One, time zone setting
Because UTC is used to install the system, what is UTC is that UTC is the time of the 0 time zone, which is the international standard, while China is in the utc+8 time zone.
Using the Tzselect command, the process is as follows:
You can see that this environment variable is set, write the declaration of this variable to/etc/profile, and re-import it.
Second, time setting
There are two Linux system clocks, one is the hardware clock , that is, the BIOS time, which is the time we see in CMOS setup, and the other is the system clock , which is the kernel time of the Linux system.
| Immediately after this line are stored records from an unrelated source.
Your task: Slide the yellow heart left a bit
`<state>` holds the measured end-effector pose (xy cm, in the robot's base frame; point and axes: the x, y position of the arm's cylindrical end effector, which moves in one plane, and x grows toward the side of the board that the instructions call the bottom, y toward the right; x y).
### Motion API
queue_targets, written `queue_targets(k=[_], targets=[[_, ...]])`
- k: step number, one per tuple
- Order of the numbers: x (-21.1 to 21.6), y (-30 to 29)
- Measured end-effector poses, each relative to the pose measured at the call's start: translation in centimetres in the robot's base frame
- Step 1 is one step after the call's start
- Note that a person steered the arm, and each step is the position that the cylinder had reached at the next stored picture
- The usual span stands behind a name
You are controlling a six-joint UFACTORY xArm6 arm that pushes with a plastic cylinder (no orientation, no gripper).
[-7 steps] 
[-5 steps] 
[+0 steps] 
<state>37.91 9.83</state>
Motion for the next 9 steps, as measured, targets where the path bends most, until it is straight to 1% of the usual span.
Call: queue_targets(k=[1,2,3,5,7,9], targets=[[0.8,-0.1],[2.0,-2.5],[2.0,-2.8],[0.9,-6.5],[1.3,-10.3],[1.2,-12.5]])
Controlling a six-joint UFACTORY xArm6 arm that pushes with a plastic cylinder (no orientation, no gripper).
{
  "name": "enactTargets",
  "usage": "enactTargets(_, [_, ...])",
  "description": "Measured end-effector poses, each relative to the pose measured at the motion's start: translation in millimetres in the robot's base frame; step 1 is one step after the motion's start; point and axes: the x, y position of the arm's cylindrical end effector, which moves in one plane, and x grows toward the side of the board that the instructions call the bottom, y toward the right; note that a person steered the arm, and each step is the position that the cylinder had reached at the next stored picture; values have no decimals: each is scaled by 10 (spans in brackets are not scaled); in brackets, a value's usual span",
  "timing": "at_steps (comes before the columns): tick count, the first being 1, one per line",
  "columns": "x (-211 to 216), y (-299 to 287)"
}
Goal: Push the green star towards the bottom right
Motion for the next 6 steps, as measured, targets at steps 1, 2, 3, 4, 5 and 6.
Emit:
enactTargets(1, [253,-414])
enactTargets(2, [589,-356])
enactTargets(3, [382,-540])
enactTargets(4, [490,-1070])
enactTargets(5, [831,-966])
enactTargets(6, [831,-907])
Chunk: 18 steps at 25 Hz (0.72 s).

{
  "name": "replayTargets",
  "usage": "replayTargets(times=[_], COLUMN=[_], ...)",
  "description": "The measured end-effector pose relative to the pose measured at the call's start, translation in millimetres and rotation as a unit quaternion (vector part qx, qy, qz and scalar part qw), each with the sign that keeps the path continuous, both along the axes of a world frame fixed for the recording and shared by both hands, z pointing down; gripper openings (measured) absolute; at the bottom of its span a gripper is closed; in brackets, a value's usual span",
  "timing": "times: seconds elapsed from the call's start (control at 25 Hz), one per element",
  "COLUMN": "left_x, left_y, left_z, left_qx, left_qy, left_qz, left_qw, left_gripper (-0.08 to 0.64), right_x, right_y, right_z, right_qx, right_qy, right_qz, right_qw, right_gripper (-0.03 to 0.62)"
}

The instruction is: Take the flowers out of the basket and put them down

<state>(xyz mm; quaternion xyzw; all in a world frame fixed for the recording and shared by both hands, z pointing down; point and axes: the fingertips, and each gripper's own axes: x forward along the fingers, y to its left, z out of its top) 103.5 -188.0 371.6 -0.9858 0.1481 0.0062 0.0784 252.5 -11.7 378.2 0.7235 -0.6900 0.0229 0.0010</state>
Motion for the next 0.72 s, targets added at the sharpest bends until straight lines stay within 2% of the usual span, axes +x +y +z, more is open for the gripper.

When Linux starts, the system kernel reads the hardware clock settings, and the system clock is independent of the hardware. Sometimes we find that the system clock is inconsistent with the hardware clock, so we need to perform time synchronization and share the command usage of time settings and clock synchronization.
System Time setting:
The date command sets the dates to June 18, 2014
# date-s 06/18/14
Set the time to 14 points, 20 minutes, 50 seconds
# date-s 14:20:50
Set the time to June 18, 2014 14:16 30 seconds (MMDDHHMMYYYY.SS)
# date 0618141614.30
Hardware Time Setting :
Viewing the system hardware clock
# Hwclock--show or
# clock--show
Set Hardware time
# Hwclock--set--date= "06/18/14 14:55" (Month/day/year: minutes: seconds) or # clock--set--date= "06/18/14 14:55" (Month/day/year: minutes: seconds)
the command that synchronizes system time and hardware time with each other :
# hwclock--hctosys Synchronize hardware time to System time (System time is synchronized)
# Hwclock--SYSTOHC synchronizes system time to hardware time (hardware time is synchronized)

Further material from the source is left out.